# Looking for types of Semi-Aquatic Reptiles; Lizard or Amphibian



## H3nry (Nov 11, 2009)

Heyy duudes.

Welll, ive got a empty 27"x12"x15" tank and im looking for diffrent types of semi aquatic lizard or anphibian but NOT african clawed frogs or any type of salamander or newt.

THANKS


----------



## cheesekipper (Mar 16, 2010)

That would suit a water dragon for a while I think wouldn't be able to support a fully grown adult though. Someone will have to clarify this but I think I'm right


----------



## Dynamos Dragons (May 23, 2009)

Croc skinks :no1:


----------



## H3nry (Nov 11, 2009)

Dynamos Dragons said:


> Croc skinks :no1:


are these semi aquatic?


----------



## Ninjaaa23 (Jan 22, 2010)

get some tree frogs


----------



## luke123 (Apr 13, 2008)

cheesekipper said:


> That would suit a water dragon for a while I think wouldn't be able to support a fully grown adult though. Someone will have to clarify this but I think I'm right


 That's not even big enough for a baby. They need height, width and a decent depth. Atleast 4ft high. They get nose rub if the enclosure isn't big enough.


----------



## circusdj (Aug 26, 2009)

cheesekipper said:


> That would suit a water dragon for a while I think wouldn't be able to support a fully grown adult though. Someone will have to clarify this but I think I'm right


 

WHAT?!! :devil:

Not in a million years would that be suitable for a cwd, please dont comment if u are unsure


----------



## SteveCourty (Oct 4, 2009)

You could make a riverbed setup and have shallow water in there and use it for tribolontus gracillis (Red eyed crocodile skinks) really easy to house all you need is a basking spot of 88


----------



## SteveCourty (Oct 4, 2009)

cheesekipper said:


> That would suit a water dragon for a while I think wouldn't be able to support a fully grown adult though. Someone will have to clarify this but I think I'm right


Must be pygmy water dragons or something. This is way to small


----------



## VW_Rick (Nov 8, 2009)

Croc skink's is an awesome suggestion.
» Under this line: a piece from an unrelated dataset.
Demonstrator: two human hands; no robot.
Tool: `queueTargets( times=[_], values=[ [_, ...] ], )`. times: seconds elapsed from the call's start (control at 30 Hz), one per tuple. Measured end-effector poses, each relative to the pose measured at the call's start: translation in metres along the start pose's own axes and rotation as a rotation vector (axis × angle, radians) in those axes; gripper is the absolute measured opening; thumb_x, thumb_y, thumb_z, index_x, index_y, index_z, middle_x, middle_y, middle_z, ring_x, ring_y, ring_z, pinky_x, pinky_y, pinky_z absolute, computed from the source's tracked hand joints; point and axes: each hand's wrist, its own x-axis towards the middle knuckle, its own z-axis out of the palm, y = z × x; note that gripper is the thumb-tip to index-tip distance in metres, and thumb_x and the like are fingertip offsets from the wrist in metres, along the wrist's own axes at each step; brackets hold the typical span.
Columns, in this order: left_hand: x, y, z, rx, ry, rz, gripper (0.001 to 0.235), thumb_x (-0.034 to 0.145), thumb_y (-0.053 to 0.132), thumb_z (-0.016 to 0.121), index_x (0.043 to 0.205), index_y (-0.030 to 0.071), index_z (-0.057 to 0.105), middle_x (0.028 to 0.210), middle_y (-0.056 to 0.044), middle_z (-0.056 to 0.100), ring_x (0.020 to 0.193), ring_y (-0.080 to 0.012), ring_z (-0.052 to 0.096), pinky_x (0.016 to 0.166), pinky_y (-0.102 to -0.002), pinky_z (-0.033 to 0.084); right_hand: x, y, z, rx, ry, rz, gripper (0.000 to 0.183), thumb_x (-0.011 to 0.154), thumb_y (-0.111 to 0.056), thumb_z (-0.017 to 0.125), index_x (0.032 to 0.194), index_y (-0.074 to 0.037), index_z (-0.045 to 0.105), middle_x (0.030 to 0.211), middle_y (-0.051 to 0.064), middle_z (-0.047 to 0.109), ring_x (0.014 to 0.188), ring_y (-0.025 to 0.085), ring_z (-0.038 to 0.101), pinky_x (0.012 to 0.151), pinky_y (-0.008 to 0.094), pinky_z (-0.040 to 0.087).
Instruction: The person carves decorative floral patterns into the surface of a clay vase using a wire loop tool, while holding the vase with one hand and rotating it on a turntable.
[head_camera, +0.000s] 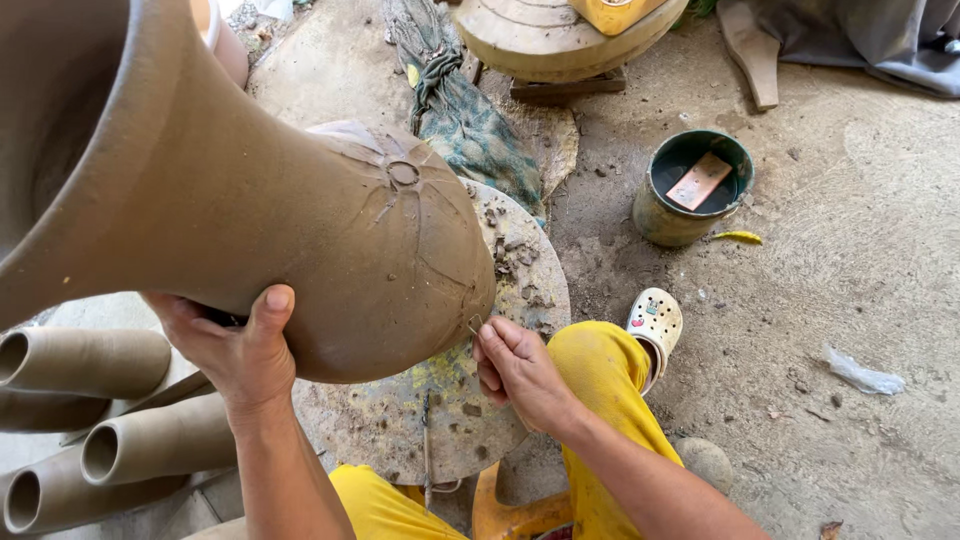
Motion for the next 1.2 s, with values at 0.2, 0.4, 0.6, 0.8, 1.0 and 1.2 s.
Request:
queueTargets(
  times=[0.2,0.4,0.6,0.8,1.0,1.2],
  values=[
    [-0.002,-0.011,-0.007,0.085,0.004,0.006,0.119,0.081,0.064,0.091,0.161,0.003,0.027,0.152,-0.013,0.044,0.144,-0.0252,0.043,0.126,-0.044,0.036,0.009,-0.021,0.009,0.061,0.024,0.064,0.033,0.109,-0.03,0.046,0.084,-0.008,0.049,0.06,-0.005,0.035,0.046,0.005,0.027,0.039,0.024,0.026],
    [-0.001,0.0,-0.002,0.059,0.017,-0.028,0.123,0.078,0.067,0.092,0.16,0.003,0.028,0.15,-0.013,0.044,0.143,-0.0261,0.044,0.127,-0.045,0.038,0.016,-0.029,0.008,-0.2,0.089,0.104,0.036,0.108,-0.03,0.047,0.079,-0.009,0.046,0.059,-0.005,0.039,0.046,0.007,0.033,0.04,0.025,0.031],
    [-0.002,0.007,0.003,0.038,0.048,-0.026,0.123,0.075,0.065,0.093,0.159,0.002,0.03,0.148,-0.011,0.045,0.143,-0.0248,0.044,0.125,-0.042,0.037,0.022,-0.025,0.006,-0.141,0.087,0.221,0.037,0.108,-0.029,0.044,0.076,-0.01,0.045,0.055,-0.005,0.034,0.043,0.007,0.028,0.038,0.026,0.028],
    [-0.003,0.012,0.005,0.004,0.049,-0.012,0.119,0.078,0.06,0.095,0.158,0.001,0.029,0.15,-0.012,0.046,0.139,-0.0226,0.045,0.122,-0.038,0.036,0.027,-0.012,0.0,-0.094,0.027,0.245,0.037,0.108,-0.028,0.044,0.074,-0.012,0.043,0.054,-0.005,0.032,0.04,0.008,0.024,0.035,0.027,0.024],
    [-0.001,0.02,0.007,-0.101,0.035,0.005,0.118,0.076,0.054,0.097,0.158,0.001,0.031,0.147,-0.008,0.049,0.135,-0.0196,0.051,0.116,-0.035,0.041,0.007,0.023,0.01,-0.236,0.148,0.367,0.024,0.105,-0.027,0.048,0.082,-0.021,0.047,0.067,-0.01,0.043,0.052,0.0,0.04,0.043,0.021,0.035],
    [0.001,0.007,0.005,-0.099,0.02,-0.025,0.117,0.078,0.053,0.098,0.158,0.0,0.032,0.143,-0.007,0.049,0.131,-0.0183,0.048,0.116,-0.033,0.04,0.005,0.004,-0.009,-0.008,0.07,0.049,0.035,0.108,-0.032,0.044,0.08,-0.011,0.046,0.06,-0.003,0.037,0.044,0.006,0.028,0.037,0.023,0.026]
  ],
)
I know you ruled out most amphibs but what about axies ! ??


----------



## SteveCourty (Oct 4, 2009)

Heres my red eyes..... try not to fall in love at first sight


----------



## Ninjaaa23 (Jan 22, 2010)

circusdj said:


> WHAT?!! :devil:
> 
> Not in a million years would that be suitable for a cwd, please dont comment if u are unsure


no need to rip heads off people


----------



## Ninjaaa23 (Jan 22, 2010)

SteveCourty said:


> image
> 
> Heres my red eyes..... try not to fall in love at first sight


i havent fallen in love do i win some sort of prize or something


----------



## VW_Rick (Nov 8, 2009)

SteveCourty said:


> image
> 
> Heres my red eyes..... try not to fall in love at first sight


I have, I've been looking at them all night and they're just getting more and more appealing... any eggs?? :whistling2:


----------



## tomwilson (Feb 27, 2010)

H3nry said:


> Heyy duudes.
> 
> Welll, ive got a empty 27"x12"x15" tank and im looking for diffrent types of semi aquatic lizard or anphibian but NOT african clawed frogs or any type of salamander or newt.
> 
> THANKS


 fire bellied toads. whats wrong with salamanders could have crocodile newts


----------